Pro cyclist Fabian Cancellara wants to fix cycling

The Swiss rider tells EDGAR he plans to speak out on drugs as he reflects on his impending retirement.

Robert Chilton October 26, 2016

Professional cyclist Fabian Cancellara says he wants to help the sport recover from its doping scandals when he retires at the end of 2016.

Cancellara, a hugely respected rider who turned pro in 2001 and won eight stages of the Tour de France, told EDGAR he felt he could lend his voice to the drugs debate after he quits cycling.

The troubled sport is currently reeling after hackers leaked files from the World Anti-Doping Agency that reveal Sir Bradley Wiggins, Tour de France winner in 2012, receivedthree therapeutic use exemptions (TUEs) for the anti-inflammatory drug triamcinolone before major races in 2011, 2012 and 2013. Wiggins insists he did not use the drug to gain an unfair advantage.

“It’s such a mess,” said Cancellara in Dubai this week. “Now cycling looks bad again. For sure it’s a pretty big story, but I don’t want to go into more detail. It’s a private thing. It’s about someone’s private health.” 

The Swiss hero, 35, will ride a few more races in 2016 before embarking on the next chapter of his life. “I hope in the future I can help the sport,” adds Cancellara. 

“When you’re an athlete you’re focused on your performance and not the wider sport because it’s impossible. When I’m retired I can talk to the organisations or even the riders. Maybe I can be a consultant in meetings. I can talk differently about that now. I don’t say it’s definite but it’s an option for me.”

He was speaking to EDGAR at the IWC boutique in The Dubai Mall in his role as an IWC ambassador. Winning the time trial gold medal at the Rio Olympics this summer capped his career perfectly.
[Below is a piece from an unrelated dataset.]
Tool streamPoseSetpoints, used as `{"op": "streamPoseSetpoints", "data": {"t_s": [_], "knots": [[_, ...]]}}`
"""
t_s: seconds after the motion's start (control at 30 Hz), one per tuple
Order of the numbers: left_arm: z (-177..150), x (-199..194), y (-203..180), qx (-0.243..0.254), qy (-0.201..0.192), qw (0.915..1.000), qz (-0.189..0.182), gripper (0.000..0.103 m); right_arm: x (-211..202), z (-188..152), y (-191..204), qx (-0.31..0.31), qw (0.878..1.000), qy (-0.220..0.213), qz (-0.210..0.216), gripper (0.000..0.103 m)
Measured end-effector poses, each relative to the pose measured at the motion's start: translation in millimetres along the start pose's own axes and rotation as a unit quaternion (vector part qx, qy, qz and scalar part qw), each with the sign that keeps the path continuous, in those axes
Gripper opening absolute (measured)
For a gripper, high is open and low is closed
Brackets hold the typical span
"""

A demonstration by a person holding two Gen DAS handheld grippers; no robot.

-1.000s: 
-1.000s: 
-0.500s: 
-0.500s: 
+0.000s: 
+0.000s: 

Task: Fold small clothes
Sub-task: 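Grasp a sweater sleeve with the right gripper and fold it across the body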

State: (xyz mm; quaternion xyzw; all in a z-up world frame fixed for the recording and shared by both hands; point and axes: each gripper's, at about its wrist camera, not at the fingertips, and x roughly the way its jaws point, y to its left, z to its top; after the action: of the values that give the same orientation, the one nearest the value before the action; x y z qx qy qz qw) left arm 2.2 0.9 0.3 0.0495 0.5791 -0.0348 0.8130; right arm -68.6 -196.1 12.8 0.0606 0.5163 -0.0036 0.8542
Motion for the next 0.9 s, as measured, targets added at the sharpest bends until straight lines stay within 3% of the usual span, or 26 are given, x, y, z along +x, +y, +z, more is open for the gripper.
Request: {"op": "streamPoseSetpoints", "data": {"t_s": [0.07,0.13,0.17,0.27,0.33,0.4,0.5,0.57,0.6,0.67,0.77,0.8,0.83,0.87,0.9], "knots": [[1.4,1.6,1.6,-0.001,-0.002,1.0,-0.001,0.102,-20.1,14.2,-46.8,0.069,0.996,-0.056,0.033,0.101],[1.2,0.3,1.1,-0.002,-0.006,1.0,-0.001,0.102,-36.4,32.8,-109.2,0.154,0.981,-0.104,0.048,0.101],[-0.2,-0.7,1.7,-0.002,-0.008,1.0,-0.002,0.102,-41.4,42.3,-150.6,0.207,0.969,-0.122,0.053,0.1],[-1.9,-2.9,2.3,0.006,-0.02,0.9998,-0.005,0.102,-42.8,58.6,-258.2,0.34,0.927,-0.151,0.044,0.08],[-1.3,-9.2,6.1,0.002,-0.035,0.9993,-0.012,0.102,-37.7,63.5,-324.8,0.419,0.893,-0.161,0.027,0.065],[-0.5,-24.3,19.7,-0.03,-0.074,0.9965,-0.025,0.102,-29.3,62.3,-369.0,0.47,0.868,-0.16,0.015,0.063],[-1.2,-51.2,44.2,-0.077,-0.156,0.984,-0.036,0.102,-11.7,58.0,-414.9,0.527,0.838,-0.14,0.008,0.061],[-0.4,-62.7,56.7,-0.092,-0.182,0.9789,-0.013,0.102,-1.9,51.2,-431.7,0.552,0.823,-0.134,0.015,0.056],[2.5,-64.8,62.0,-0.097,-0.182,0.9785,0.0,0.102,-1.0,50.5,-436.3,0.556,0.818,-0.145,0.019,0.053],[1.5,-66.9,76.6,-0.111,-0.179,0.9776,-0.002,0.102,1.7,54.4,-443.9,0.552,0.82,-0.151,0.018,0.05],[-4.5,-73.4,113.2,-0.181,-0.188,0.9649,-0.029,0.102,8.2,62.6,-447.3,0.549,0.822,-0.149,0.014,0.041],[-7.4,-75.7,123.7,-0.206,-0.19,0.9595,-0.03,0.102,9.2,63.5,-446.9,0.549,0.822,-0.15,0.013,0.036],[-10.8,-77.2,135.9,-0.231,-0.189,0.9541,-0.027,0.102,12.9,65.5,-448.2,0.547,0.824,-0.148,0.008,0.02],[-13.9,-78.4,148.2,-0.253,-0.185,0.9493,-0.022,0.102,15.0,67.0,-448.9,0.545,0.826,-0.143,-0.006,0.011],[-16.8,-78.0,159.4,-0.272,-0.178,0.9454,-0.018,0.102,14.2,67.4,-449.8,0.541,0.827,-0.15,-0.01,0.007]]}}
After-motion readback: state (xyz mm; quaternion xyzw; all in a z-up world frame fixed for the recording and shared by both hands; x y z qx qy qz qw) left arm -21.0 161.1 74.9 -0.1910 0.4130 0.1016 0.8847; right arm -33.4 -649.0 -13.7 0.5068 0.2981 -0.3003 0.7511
“Rio gave me a really nice ending, I don’t think it could have ended better than that. Now I feel good, I feel motivated, and I’m busy. Cycling is no longer the priority in my daily schedule as it was for 16 years.”

Cancellara spent 29 days in the yellow jersey, the most for any rider without winning the Tour de France, and is looking forward to skiing as well as cycling in his retirement. “Now I ride for myself and for my health. If I don’t exercise my body gets depressed, there’s no adrenaline, no endorphins, nothing. I did nothing for a week recently and I felt bad. Then I went for a 30-minute bike ride and, whoosh, I was happy again.” 

How will he feel when the big races come around in 2017 and he’s watching on the TV instead of being in the saddle? He puffs out his cheeks and laughs. “Good question. When the classics are coming my heart rate will be higher, pumping more.

"I watched the world championships in Doha last week and with 10km to go before the finish my heart rate was higher. I saw the end, I turned off the TV and that was that. The athlete’s feeling was gone, it felt strange. I’m not missing cycling. It’s just that everything’s new, everything’s different. I have to restart the button.” 

Fabian Cancellara is an ambassador for IWC.